Find all lines below containing the string "Outline" and return them.

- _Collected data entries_

[Start of Attachment]

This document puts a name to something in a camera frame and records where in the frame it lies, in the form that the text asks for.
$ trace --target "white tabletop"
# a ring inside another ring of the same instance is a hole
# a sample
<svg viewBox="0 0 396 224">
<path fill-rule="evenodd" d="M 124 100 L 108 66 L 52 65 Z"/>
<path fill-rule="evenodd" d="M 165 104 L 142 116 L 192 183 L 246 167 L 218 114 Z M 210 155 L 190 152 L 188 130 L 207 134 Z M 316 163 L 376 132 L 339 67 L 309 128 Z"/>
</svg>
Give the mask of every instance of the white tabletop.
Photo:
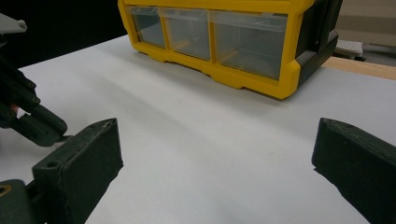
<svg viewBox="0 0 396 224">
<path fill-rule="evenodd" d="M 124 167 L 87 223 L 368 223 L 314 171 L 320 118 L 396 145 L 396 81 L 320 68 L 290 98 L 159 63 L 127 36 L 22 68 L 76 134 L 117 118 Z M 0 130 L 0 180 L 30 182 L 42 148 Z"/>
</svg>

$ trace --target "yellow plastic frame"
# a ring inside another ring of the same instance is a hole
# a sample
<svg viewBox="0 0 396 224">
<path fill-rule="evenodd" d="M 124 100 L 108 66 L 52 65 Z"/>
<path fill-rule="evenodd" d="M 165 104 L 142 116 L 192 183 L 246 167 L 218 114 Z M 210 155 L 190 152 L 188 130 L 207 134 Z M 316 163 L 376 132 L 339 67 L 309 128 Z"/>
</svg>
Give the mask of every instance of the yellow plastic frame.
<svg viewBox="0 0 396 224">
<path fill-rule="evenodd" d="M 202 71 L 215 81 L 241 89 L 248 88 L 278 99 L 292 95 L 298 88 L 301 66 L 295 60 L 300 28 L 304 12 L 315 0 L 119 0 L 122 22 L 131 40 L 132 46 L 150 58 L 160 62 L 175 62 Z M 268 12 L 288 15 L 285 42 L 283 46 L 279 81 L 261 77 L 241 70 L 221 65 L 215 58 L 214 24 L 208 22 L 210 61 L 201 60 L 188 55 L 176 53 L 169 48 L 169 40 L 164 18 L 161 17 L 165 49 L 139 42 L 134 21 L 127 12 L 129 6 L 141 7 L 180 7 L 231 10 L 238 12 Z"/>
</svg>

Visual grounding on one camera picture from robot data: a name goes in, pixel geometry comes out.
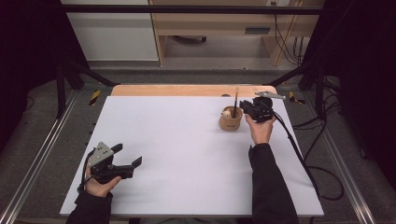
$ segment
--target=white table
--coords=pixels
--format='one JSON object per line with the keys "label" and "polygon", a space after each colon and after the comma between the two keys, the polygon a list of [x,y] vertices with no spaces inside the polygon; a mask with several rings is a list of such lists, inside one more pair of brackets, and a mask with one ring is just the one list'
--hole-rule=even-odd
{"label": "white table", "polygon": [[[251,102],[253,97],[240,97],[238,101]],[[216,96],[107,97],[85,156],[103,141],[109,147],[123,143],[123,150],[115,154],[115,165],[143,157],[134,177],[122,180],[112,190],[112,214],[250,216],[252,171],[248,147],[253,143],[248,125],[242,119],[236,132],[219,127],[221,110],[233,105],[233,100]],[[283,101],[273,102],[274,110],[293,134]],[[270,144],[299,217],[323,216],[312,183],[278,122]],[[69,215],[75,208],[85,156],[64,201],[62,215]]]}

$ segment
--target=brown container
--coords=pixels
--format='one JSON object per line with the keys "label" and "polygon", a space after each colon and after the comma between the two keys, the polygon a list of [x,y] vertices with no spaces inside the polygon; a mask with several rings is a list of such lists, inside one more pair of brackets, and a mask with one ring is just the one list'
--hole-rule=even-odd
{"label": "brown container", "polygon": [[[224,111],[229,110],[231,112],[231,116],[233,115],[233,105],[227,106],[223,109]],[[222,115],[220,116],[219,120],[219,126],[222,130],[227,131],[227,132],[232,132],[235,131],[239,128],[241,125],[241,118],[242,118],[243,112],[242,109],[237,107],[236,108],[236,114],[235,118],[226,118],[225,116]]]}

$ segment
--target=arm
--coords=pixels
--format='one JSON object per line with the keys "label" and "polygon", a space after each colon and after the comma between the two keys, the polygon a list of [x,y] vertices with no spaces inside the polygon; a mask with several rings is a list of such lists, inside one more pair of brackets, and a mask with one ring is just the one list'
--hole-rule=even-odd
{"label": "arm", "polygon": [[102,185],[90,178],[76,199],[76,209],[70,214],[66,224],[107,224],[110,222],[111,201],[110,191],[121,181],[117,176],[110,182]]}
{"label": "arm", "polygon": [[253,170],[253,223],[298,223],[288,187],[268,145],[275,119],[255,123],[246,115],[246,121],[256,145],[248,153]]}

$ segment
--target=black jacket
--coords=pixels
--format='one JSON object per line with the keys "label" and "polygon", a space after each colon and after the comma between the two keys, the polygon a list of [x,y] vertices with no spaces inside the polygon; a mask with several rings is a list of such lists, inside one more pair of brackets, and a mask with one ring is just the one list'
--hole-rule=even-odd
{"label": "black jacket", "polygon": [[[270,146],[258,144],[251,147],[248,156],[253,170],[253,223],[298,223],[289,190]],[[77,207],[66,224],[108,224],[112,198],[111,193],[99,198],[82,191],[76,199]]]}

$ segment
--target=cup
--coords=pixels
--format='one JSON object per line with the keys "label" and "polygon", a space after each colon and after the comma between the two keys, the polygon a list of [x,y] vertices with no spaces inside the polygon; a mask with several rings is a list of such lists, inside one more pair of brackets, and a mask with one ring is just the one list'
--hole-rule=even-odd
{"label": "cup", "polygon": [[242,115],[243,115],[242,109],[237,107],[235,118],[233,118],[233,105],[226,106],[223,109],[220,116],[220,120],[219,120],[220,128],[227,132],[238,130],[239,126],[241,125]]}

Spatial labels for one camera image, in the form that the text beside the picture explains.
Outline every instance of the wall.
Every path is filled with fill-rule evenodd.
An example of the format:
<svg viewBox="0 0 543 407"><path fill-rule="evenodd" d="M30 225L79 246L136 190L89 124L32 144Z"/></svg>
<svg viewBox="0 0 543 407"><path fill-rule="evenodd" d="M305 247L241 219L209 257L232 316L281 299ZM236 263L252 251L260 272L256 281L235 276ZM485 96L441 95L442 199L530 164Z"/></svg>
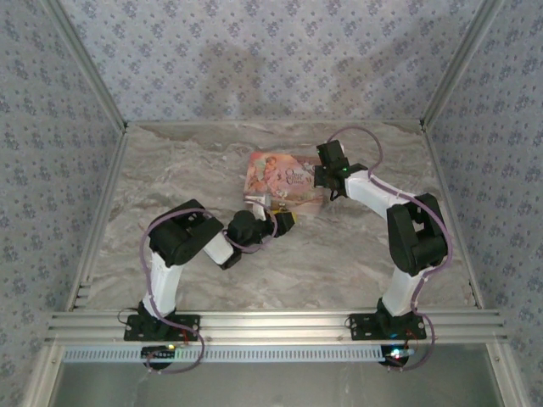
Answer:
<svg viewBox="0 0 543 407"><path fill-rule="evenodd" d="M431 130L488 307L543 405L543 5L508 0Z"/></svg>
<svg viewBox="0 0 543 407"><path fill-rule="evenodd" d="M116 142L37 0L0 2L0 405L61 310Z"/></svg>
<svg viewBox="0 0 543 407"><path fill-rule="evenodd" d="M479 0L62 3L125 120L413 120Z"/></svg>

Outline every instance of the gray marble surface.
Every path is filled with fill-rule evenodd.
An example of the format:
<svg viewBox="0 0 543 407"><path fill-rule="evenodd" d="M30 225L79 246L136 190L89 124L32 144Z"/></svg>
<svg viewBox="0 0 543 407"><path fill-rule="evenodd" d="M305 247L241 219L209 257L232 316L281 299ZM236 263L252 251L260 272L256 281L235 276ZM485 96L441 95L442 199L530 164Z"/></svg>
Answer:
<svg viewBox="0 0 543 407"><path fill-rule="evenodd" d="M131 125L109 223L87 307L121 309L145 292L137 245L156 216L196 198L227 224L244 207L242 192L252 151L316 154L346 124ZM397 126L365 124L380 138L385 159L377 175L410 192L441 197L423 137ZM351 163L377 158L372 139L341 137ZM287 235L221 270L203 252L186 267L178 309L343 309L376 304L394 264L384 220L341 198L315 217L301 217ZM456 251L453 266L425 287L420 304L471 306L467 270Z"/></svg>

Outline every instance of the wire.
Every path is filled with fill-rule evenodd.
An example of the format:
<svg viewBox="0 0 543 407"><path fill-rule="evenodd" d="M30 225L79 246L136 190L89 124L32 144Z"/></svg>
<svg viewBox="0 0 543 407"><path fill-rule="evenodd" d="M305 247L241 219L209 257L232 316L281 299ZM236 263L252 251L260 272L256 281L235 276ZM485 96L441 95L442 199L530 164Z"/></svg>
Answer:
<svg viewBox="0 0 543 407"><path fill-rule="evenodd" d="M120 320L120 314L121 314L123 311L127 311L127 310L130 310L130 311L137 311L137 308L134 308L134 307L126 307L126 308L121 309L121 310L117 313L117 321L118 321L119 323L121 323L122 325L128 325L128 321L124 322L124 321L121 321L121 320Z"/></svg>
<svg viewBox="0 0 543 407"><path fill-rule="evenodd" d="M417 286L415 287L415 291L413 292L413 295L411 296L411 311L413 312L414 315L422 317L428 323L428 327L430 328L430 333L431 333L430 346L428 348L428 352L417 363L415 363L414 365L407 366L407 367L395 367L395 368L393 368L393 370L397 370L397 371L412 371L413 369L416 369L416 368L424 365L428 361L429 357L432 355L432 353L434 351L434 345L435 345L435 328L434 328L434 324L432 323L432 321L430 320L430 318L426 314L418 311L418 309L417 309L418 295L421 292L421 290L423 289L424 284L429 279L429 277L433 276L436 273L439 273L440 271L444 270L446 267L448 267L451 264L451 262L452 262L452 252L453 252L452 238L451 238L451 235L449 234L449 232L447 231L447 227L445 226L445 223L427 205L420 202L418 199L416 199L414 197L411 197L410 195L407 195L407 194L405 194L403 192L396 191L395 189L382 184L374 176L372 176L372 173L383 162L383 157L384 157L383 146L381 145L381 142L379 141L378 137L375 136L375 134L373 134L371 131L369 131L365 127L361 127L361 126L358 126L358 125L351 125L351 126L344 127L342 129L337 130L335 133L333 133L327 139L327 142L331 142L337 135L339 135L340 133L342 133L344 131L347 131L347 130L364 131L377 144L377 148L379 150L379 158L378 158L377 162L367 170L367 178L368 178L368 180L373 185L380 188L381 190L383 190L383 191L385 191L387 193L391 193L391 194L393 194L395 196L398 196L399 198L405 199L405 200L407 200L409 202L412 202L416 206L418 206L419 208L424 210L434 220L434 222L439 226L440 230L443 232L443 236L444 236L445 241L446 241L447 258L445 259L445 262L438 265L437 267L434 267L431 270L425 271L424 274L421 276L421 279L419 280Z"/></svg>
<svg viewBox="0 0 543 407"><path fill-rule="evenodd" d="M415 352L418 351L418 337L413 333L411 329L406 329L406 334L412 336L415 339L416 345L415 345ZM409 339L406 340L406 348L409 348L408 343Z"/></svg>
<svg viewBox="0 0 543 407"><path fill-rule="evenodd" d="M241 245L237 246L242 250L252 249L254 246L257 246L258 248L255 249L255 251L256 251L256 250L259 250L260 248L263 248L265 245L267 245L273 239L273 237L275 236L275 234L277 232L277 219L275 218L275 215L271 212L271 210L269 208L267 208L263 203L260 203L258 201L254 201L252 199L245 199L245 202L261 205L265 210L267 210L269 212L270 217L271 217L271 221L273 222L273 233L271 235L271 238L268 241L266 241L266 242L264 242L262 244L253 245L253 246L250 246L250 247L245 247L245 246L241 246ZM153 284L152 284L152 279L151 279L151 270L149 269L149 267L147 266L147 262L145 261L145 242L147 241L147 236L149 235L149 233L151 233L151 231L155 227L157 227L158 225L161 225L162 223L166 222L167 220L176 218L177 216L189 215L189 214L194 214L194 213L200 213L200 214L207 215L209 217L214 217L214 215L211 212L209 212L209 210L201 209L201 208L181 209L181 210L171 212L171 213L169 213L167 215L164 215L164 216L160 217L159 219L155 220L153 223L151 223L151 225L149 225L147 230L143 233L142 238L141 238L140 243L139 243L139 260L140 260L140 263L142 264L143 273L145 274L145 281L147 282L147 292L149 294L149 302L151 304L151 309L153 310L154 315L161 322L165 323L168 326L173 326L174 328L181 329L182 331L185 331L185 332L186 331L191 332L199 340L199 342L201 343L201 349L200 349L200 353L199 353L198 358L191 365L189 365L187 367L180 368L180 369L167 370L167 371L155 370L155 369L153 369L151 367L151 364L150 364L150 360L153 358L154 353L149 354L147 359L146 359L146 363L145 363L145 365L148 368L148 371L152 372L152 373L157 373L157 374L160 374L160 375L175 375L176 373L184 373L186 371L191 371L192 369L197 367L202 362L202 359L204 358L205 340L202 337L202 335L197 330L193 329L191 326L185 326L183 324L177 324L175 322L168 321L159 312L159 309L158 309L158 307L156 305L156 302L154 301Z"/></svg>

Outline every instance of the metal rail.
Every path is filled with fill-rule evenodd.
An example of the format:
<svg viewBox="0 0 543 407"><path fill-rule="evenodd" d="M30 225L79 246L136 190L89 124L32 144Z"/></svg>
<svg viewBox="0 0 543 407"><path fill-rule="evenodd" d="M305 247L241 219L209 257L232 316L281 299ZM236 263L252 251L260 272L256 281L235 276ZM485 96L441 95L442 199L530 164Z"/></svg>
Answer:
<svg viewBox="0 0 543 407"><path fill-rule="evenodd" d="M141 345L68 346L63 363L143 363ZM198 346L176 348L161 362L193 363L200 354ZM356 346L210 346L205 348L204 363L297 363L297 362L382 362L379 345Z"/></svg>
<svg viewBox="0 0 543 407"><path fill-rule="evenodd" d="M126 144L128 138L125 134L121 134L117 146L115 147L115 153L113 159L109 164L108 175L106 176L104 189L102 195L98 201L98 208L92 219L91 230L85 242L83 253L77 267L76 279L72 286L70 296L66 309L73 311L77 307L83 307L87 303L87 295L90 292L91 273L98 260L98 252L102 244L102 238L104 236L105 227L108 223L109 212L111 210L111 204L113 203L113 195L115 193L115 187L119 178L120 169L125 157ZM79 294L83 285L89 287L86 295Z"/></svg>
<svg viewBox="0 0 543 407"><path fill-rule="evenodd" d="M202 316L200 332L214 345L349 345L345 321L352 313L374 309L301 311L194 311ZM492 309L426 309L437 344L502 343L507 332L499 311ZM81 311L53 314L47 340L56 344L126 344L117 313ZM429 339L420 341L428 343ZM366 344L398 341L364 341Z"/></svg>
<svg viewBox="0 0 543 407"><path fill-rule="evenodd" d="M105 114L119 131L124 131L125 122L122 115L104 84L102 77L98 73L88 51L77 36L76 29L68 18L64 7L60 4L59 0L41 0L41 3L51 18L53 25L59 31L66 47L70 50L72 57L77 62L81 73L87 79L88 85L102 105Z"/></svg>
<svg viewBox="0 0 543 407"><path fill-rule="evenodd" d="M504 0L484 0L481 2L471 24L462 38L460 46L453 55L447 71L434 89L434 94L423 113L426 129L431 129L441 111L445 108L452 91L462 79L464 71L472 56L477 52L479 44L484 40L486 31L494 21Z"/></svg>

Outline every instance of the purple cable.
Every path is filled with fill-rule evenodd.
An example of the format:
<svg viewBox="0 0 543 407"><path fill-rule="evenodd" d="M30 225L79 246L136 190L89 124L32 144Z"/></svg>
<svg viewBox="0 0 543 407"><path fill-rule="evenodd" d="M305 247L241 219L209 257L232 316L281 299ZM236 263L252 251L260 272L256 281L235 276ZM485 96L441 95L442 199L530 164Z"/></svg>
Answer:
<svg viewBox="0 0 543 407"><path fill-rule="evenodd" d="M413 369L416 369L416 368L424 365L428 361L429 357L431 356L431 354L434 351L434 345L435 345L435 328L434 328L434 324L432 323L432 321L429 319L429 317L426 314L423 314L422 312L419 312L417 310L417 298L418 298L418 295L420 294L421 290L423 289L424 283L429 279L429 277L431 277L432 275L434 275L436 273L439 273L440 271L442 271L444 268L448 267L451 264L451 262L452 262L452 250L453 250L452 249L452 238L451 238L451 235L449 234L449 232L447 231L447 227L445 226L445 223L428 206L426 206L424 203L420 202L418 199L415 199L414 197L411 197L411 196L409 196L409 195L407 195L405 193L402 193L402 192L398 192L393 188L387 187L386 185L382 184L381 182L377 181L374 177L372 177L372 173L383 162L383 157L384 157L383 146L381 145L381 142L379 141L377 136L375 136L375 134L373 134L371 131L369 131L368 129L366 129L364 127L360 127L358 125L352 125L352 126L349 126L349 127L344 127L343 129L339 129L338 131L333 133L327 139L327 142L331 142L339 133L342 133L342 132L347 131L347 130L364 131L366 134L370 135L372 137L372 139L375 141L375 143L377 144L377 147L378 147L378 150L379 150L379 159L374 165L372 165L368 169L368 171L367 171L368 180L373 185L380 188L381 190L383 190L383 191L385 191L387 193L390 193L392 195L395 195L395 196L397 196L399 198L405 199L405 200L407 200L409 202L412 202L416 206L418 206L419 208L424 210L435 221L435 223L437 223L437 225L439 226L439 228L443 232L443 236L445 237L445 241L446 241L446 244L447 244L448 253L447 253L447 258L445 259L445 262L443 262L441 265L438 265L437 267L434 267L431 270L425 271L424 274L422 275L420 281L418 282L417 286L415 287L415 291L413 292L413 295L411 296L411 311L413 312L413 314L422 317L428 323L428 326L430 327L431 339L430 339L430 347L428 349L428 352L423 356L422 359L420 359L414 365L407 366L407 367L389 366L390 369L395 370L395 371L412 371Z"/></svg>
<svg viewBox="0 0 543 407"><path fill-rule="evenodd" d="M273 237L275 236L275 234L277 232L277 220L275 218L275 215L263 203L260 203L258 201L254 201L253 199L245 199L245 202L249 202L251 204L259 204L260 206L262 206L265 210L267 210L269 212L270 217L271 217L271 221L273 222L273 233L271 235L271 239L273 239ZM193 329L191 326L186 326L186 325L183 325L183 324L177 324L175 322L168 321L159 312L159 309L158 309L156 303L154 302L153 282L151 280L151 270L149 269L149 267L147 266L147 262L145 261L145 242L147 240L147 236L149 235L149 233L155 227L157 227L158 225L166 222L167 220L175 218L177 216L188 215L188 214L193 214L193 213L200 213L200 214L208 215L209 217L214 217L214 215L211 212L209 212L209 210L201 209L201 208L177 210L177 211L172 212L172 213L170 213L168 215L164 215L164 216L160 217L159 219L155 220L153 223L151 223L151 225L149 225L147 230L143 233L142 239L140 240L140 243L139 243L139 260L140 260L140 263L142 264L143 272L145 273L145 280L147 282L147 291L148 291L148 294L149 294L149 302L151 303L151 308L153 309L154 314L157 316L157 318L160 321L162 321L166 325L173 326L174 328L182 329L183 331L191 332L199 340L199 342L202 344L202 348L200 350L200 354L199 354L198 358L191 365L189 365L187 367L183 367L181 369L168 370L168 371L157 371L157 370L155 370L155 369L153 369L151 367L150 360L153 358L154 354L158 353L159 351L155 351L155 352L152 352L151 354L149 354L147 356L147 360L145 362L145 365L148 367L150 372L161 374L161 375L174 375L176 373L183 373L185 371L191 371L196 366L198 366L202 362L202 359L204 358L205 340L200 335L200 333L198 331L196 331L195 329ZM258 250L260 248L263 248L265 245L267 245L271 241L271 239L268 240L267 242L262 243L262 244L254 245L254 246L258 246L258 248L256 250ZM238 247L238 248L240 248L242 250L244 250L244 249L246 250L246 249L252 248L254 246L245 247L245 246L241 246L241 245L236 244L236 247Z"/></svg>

[End of Attachment]

- _SOLUTION FOR THIS PROBLEM_
Outline every instance of the wall.
Outline every instance of the gray marble surface.
Outline every instance of the wire.
Outline every instance of the metal rail.
Outline every instance of the purple cable.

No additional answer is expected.